• _Action item_
Every line containing the word "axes" is to be copied from the data below.

• _Data_
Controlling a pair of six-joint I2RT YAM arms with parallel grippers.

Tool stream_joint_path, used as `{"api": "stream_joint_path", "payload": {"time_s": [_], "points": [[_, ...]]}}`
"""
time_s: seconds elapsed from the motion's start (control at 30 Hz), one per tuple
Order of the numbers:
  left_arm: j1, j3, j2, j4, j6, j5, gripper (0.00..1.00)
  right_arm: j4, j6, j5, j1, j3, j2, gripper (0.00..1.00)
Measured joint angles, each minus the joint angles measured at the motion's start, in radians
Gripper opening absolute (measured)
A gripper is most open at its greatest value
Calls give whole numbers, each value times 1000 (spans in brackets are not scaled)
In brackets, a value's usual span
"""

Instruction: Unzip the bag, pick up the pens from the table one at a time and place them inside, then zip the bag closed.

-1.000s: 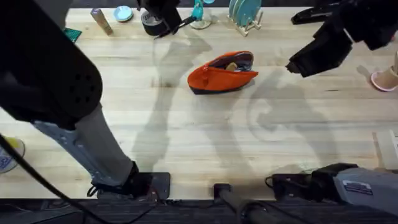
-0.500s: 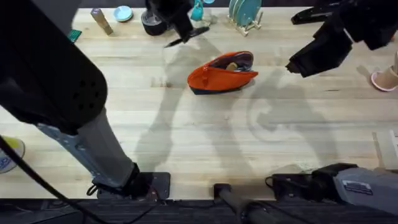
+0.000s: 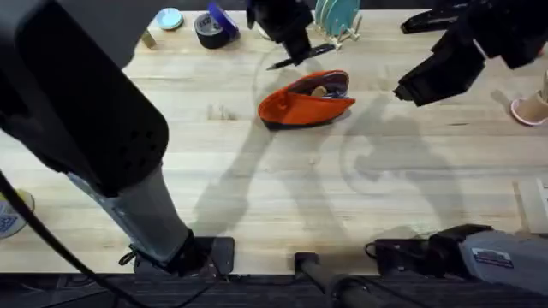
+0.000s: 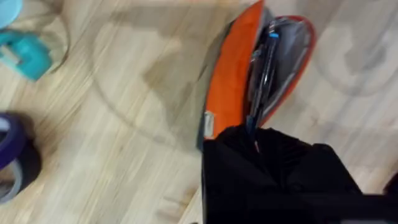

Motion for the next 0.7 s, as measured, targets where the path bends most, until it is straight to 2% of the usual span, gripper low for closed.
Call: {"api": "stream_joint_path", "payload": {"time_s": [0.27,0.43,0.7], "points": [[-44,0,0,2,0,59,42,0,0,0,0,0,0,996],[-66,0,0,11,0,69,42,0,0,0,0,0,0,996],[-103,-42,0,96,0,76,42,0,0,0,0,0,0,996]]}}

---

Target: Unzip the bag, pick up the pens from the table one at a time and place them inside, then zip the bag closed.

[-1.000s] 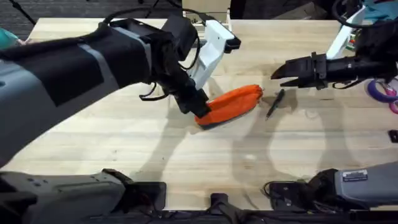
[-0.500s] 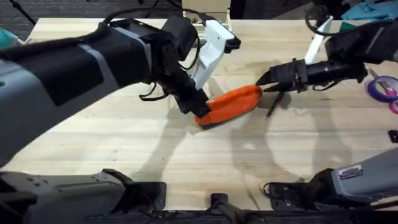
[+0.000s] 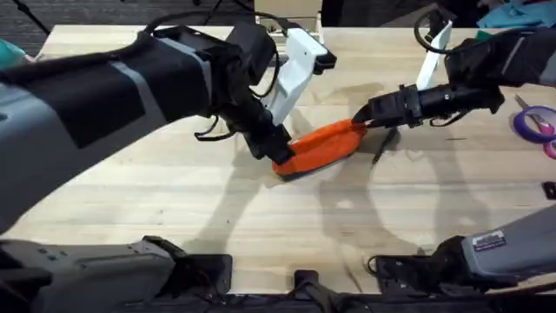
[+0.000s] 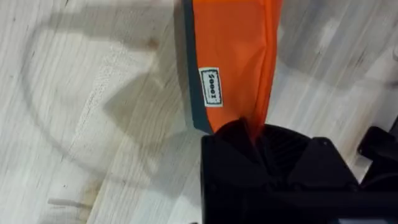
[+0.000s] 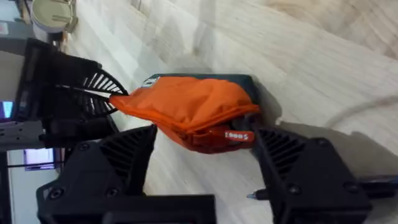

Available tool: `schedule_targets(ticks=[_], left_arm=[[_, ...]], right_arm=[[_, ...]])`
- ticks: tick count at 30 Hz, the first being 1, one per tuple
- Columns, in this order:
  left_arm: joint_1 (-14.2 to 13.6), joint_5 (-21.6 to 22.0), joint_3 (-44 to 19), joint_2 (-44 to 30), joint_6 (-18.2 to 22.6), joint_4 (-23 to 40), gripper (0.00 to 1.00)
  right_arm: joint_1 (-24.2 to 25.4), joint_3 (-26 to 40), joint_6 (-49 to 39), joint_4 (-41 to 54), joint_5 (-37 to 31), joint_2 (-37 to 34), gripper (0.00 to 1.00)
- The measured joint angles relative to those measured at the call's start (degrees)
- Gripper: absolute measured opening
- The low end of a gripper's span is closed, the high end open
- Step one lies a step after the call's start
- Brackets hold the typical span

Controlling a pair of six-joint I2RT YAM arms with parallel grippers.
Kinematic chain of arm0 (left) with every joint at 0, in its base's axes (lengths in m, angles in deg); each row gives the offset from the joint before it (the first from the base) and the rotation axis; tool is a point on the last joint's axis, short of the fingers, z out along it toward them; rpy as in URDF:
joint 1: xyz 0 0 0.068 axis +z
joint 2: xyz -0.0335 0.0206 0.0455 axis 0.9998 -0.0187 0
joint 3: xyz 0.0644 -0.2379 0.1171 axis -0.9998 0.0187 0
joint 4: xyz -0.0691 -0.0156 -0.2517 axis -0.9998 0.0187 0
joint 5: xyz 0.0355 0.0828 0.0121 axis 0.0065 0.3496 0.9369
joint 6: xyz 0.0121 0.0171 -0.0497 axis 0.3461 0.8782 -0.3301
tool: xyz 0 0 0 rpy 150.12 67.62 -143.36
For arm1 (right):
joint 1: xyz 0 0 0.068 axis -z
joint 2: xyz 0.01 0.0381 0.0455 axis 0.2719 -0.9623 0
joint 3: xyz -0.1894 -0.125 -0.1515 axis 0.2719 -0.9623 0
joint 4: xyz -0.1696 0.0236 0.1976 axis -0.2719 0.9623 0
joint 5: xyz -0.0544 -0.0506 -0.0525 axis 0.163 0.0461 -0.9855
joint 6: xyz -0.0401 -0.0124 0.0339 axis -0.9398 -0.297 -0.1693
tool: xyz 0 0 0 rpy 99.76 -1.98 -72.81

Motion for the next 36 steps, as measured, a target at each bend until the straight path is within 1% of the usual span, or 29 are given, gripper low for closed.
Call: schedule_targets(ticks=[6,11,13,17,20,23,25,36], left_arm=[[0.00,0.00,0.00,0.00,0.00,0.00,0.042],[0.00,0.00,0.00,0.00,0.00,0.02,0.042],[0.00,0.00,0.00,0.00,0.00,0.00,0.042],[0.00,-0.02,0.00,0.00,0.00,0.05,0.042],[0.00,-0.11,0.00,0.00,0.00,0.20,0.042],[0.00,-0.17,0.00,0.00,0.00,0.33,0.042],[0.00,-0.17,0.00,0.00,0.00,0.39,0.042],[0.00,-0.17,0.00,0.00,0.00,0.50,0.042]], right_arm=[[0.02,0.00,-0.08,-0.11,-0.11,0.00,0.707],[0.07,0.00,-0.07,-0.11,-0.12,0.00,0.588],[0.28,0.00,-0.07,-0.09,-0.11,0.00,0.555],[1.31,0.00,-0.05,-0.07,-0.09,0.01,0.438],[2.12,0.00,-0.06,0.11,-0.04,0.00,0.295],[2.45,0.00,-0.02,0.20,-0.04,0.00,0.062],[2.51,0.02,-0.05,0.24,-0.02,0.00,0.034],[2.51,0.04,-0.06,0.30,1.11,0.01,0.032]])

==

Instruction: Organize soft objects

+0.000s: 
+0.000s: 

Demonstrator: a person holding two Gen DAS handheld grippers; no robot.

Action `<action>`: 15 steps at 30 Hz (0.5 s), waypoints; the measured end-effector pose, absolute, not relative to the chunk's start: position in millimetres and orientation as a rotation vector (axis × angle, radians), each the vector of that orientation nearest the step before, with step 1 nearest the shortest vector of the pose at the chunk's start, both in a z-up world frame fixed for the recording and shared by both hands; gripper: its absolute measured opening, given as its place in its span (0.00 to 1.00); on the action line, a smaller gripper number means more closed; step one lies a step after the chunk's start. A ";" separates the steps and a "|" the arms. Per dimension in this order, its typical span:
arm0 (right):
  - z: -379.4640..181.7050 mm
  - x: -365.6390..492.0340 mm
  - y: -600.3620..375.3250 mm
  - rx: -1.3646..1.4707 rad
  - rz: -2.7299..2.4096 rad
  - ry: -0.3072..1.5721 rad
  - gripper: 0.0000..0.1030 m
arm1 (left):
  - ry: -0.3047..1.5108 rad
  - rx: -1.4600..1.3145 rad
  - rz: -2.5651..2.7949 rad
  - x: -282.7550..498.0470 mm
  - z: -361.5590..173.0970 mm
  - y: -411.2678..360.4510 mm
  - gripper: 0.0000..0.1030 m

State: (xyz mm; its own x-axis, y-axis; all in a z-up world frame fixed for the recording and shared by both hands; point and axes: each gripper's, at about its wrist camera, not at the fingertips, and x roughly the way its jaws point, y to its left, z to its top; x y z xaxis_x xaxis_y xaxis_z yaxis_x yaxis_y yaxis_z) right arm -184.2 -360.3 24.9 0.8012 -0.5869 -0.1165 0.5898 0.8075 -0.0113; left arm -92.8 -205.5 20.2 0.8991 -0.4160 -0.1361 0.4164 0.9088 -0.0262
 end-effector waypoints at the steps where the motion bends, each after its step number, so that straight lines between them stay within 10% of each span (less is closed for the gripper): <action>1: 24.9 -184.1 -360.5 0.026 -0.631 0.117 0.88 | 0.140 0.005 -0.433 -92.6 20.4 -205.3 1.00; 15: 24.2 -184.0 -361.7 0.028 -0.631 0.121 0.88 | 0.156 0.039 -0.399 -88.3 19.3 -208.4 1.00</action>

• _Result_
Kinematic chain of arm0 (left) with every joint at 0, in its base's axes (lengths in m, angles in deg); each row gives the offset from the joint before it (the first from the base) and the rotation axis; tool is a point on the last joint's axis, short of the fingers, z out along it toward them; rpy as in URDF:
State: (xyz mm; its own x-axis, y-axis; all in a z-up world frame fixed for the recording and shared by both hands; point and axes: each gripper's, at about its wrist camera, not at the fingertips, and x roughly the way its jaws point, y to its left, z to its top; x y z xaxis_x xaxis_y xaxis_z yaxis_x yaxis_y yaxis_z) right arm -184.2 -360.3 24.9 0.8012 -0.5869 -0.1165 0.5898 0.8075 -0.0113; left arm -92.8 -205.5 20.2 0.8991 -0.4160 -0.1361 0.4164 0.9088 -0.0262

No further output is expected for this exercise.